Ao buscar por ajuda, cheguei até este tutorial completo da Natália E. de Lima.

A Natália claramente entende mais deste assunto do que eu, então edita manualmente os arquivos de dados populacionais para utilizar no Arlequin.

Como eu tenho mais facilidade com R do que genética de populações, busquei outros tutoriais, dessa vez usando o R, e cheguei neste vídeo do Josh Banta

Aqui ele ensina a transformar um arquivo FASTA em um arquivo .arp, mas também nos ajuda a adicionar grupamentos aos nossos dados.
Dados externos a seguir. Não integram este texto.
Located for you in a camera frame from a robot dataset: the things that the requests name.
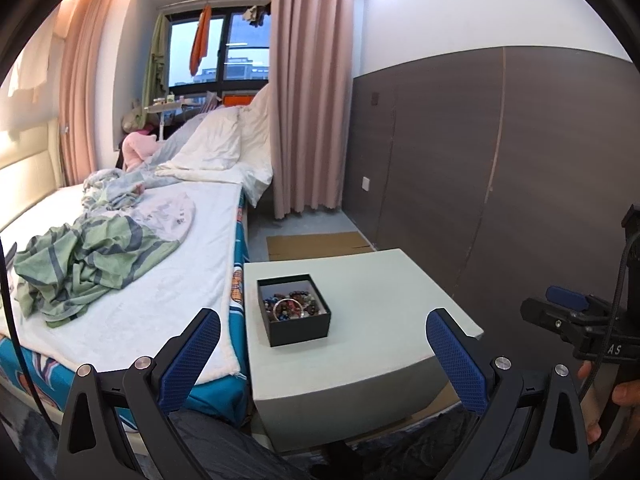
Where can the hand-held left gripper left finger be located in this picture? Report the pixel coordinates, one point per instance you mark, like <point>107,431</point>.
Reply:
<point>190,360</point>

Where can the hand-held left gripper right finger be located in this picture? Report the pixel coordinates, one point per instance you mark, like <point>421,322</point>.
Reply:
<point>457,355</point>

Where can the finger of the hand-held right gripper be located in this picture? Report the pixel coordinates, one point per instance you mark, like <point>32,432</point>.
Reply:
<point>567,297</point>
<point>550,317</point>

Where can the silver bangle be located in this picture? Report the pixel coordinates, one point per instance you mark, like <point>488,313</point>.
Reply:
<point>278,307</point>

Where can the black jewelry box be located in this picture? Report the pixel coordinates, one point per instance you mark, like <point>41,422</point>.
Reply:
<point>300,334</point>

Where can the pile of beaded jewelry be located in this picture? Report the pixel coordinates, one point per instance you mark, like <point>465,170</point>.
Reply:
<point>300,297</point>

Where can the person's right hand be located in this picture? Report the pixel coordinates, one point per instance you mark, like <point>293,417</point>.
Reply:
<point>625,394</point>

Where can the teal printed bedsheet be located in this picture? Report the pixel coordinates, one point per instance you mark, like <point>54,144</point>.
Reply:
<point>215,400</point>

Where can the white bedside table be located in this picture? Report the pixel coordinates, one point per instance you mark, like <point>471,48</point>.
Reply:
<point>375,310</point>

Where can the dark patterned trousers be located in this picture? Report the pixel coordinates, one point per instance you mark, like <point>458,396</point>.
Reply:
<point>240,450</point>

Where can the green striped blanket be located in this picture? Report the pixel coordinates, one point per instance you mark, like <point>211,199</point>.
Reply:
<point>90,255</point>

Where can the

Tudo isso utilizando um script em R. Estes dados estão todos disponíveis no vídeo acima.

Uma abordagem mais simples

No entanto o script para essa tarefa é bem confuso e pode ser desafiador para quem não é muito proficiente em R. CPensando nisso, e para facilitar o trabalho de colegas no futuro (e o meu também), adaptei este código para uma função simples em R, chamada create_arlequin().

Esta função está disponível no pacote que fiz para meu laboratório, o Nupgen! Este é um pacote bem experimental e com funções extremamente específicas, então não se preocupe com essas outras.
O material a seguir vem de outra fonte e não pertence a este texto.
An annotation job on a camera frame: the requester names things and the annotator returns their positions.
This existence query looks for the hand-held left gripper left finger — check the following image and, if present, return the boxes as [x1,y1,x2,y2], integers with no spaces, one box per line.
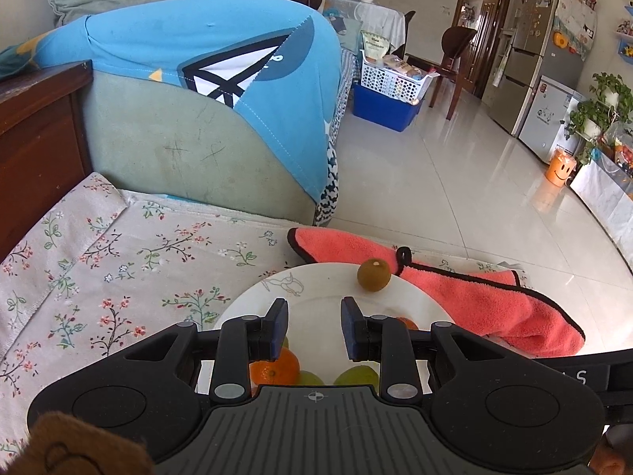
[121,298,290,405]

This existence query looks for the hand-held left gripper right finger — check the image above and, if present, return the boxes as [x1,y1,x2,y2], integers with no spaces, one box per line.
[341,296,517,401]

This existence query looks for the bright orange tangerine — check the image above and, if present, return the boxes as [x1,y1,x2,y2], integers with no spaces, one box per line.
[248,347,301,397]

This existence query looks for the white plate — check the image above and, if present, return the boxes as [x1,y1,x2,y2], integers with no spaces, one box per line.
[196,263,458,397]

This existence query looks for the olive brown round fruit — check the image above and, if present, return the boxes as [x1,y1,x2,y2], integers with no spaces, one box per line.
[357,258,392,292]

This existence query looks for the person's right hand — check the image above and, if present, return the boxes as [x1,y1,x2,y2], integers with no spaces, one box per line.
[591,433,633,475]

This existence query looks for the coral pink towel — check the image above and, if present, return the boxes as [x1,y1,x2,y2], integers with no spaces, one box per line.
[288,228,587,357]

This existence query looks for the houndstooth blanket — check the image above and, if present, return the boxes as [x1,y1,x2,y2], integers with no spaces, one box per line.
[314,49,357,228]

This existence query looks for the floral tablecloth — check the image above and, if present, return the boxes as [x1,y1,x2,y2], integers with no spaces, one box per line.
[0,172,530,456]

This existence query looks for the white low cabinet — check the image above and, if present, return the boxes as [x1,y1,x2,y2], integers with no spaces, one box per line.
[571,153,633,273]

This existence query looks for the green sofa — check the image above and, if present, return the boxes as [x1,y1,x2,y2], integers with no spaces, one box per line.
[79,0,357,228]

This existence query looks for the orange smiley bucket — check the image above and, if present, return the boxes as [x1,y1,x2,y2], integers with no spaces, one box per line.
[545,148,578,188]

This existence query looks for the blue plastic bin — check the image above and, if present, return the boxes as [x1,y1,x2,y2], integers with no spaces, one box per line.
[352,82,425,133]

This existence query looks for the brown plush toy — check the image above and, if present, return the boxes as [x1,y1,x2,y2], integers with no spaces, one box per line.
[10,413,156,475]

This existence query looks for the white plastic basket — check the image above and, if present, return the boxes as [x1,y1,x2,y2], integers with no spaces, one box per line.
[359,49,441,105]

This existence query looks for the pile of food packets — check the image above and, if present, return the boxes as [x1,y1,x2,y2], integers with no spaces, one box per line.
[383,54,436,81]

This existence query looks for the white small freezer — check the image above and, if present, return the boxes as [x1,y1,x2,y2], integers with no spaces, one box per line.
[518,75,587,164]

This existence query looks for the potted green plants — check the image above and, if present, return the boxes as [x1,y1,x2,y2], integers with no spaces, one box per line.
[566,73,633,159]

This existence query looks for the white packet bag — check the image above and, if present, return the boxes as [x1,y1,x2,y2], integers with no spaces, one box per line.
[360,30,391,65]

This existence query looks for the dark wooden cabinet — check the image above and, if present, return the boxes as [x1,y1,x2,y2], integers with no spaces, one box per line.
[0,59,95,263]

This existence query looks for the wooden chair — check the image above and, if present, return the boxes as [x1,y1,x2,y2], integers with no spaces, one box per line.
[429,26,478,120]

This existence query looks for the table with white cloth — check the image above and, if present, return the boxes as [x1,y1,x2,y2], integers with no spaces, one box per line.
[324,0,409,57]

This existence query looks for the blue printed cushion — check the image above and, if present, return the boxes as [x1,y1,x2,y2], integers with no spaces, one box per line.
[0,2,343,203]

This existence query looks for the silver refrigerator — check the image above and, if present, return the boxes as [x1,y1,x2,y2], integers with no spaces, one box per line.
[487,0,597,135]

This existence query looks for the patterned refrigerator cover cloth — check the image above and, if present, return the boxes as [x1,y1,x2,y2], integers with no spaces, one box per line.
[554,0,599,63]

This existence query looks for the wooden door frame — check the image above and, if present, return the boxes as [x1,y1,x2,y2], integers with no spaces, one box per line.
[455,0,512,100]

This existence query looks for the blue wall shelf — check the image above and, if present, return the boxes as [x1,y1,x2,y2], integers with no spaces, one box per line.
[613,5,633,67]

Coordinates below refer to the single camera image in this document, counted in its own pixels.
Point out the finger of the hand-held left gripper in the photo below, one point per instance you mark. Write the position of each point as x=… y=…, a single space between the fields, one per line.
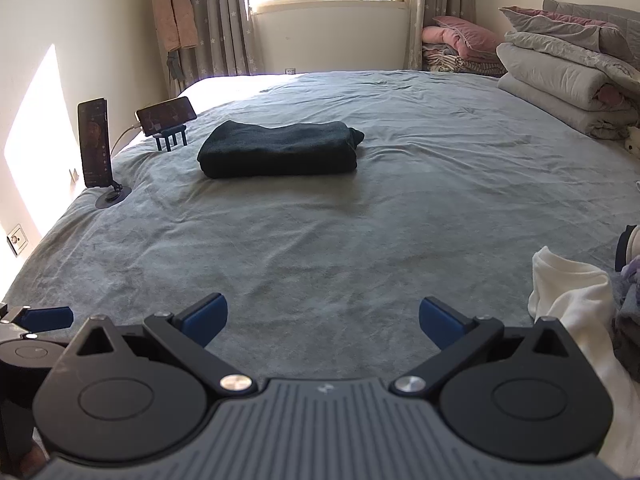
x=45 y=318

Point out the blue-grey hanging bag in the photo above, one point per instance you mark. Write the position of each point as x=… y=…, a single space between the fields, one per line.
x=174 y=65

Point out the small black tablet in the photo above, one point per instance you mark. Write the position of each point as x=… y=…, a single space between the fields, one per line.
x=167 y=115

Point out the black sweater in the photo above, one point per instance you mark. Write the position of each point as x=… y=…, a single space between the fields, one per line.
x=280 y=150

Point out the bed with grey sheet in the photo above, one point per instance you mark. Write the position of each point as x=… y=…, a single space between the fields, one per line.
x=350 y=220

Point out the pink quilted jacket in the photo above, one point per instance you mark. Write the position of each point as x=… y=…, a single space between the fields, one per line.
x=172 y=10

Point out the white garment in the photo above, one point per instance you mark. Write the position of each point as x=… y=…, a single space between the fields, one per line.
x=565 y=300

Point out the black smartphone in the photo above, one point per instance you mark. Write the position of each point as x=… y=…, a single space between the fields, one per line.
x=95 y=142

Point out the grey and pink pillow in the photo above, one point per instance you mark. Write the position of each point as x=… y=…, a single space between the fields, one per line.
x=560 y=27

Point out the folded light grey quilt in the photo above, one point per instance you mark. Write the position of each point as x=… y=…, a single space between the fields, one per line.
x=545 y=105
x=550 y=67

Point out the small stool-shaped stand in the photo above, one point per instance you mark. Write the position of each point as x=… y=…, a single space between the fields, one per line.
x=172 y=139

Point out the white plush toy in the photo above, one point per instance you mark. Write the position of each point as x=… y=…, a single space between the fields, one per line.
x=634 y=139

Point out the striped folded blankets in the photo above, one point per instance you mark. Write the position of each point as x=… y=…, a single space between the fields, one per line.
x=460 y=66

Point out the white wall socket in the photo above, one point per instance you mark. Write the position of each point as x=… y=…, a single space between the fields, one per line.
x=17 y=241

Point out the lilac garment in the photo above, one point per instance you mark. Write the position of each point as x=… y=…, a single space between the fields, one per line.
x=631 y=272

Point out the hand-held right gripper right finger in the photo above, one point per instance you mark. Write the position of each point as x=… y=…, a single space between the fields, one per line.
x=440 y=322

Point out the round-base phone stand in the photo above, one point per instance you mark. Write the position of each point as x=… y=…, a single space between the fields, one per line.
x=112 y=197

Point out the grey quilted headboard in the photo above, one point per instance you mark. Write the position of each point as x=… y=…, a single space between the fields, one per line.
x=595 y=12

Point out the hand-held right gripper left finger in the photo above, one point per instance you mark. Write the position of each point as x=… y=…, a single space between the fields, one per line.
x=205 y=317

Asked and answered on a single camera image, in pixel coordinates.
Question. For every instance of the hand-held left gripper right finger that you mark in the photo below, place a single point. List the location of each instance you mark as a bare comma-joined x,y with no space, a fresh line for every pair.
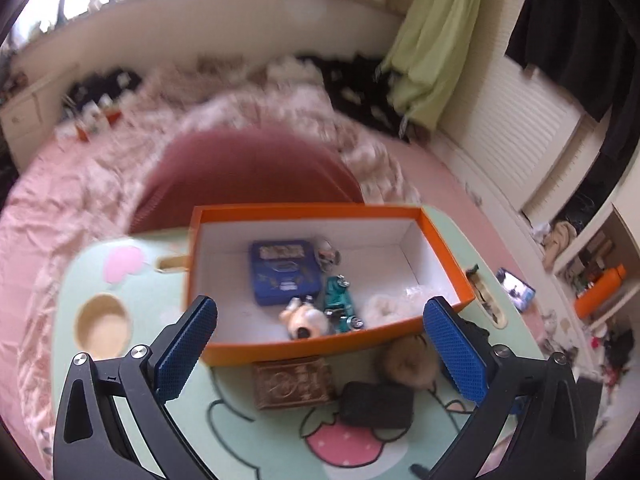
457,355

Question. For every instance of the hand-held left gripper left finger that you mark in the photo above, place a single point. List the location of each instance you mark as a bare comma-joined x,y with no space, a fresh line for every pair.
185,350

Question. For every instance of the brown fluffy scrunchie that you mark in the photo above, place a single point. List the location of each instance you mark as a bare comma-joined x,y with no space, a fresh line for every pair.
405,362

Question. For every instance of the orange cardboard box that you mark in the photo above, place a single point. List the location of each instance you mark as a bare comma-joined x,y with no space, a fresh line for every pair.
250,352

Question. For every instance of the white fluffy scrunchie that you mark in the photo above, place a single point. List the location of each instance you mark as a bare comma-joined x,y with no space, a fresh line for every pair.
387,310

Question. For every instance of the black case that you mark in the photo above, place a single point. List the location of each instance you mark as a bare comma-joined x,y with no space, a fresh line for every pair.
377,405

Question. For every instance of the brown playing card box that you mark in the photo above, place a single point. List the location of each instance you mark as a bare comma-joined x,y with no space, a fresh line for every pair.
292,382

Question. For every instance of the blue metal tin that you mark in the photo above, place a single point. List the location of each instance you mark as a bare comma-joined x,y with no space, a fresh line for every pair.
282,275

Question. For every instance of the teal toy car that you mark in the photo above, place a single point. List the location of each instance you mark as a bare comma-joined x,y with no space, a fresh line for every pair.
342,302

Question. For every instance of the silver cone pendant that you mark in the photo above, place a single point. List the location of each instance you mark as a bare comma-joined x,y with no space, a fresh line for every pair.
328,254

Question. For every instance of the green cartoon desktop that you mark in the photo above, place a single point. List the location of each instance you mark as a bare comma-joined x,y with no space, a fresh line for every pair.
150,310

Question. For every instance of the smartphone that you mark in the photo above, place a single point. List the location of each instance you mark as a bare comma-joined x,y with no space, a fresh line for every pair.
517,290

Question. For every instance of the beige cloth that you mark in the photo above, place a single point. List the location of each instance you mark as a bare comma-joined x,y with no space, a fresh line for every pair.
560,242

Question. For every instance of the orange bottle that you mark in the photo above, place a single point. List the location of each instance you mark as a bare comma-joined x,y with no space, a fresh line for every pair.
597,295

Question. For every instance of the pink bed sheet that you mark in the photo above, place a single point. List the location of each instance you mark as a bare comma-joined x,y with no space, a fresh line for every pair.
440,175

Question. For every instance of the pink crumpled blanket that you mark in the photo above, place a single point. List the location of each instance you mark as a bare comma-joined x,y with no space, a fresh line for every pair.
75,200

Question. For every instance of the red pillow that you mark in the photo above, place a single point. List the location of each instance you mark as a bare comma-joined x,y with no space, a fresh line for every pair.
240,170

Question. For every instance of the white shelf unit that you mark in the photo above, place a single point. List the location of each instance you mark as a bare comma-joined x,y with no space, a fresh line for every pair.
620,245

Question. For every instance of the white louvered cabinet door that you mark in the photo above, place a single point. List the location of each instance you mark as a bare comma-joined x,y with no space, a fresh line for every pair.
510,130

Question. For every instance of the orange tissue pack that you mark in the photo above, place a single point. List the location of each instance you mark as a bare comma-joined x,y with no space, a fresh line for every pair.
97,127

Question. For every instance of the black striped clothes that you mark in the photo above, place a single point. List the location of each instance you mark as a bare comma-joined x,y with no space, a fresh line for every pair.
105,85

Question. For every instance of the black clothes pile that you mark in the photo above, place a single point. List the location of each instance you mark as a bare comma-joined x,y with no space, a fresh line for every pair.
360,90

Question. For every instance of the white drawer cabinet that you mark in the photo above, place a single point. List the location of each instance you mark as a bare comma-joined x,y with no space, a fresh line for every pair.
25,115

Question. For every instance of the green hanging garment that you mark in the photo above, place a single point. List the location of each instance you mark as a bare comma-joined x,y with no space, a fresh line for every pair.
440,45

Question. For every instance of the black hanging garment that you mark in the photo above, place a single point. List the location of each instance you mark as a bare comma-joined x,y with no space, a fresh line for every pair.
575,20
Para instalar o pacote é bem fácil, abra o R e rode

if (!requireNamespace("remotes", quietly = TRUE)){
    install.packages("remotes")
  }
remotes::install_github("brunomioto/nupgen")

Pronto! Agora vamos criar o arquivo .arp que precisamos. Antes de tudo, vamos carregar os pacotes que precisamos. Utilizaremos o pacote ape para importar as sequências e o nupgen para criar o arquivo.

Agora vamos carregar um alinhamento em FASTA e um arquivo de grupos. Utilizaremos aqui os arquivos de exemplo utilizados pelo Josh Banta no tutorial dele, mas você pode utilizar os seus também!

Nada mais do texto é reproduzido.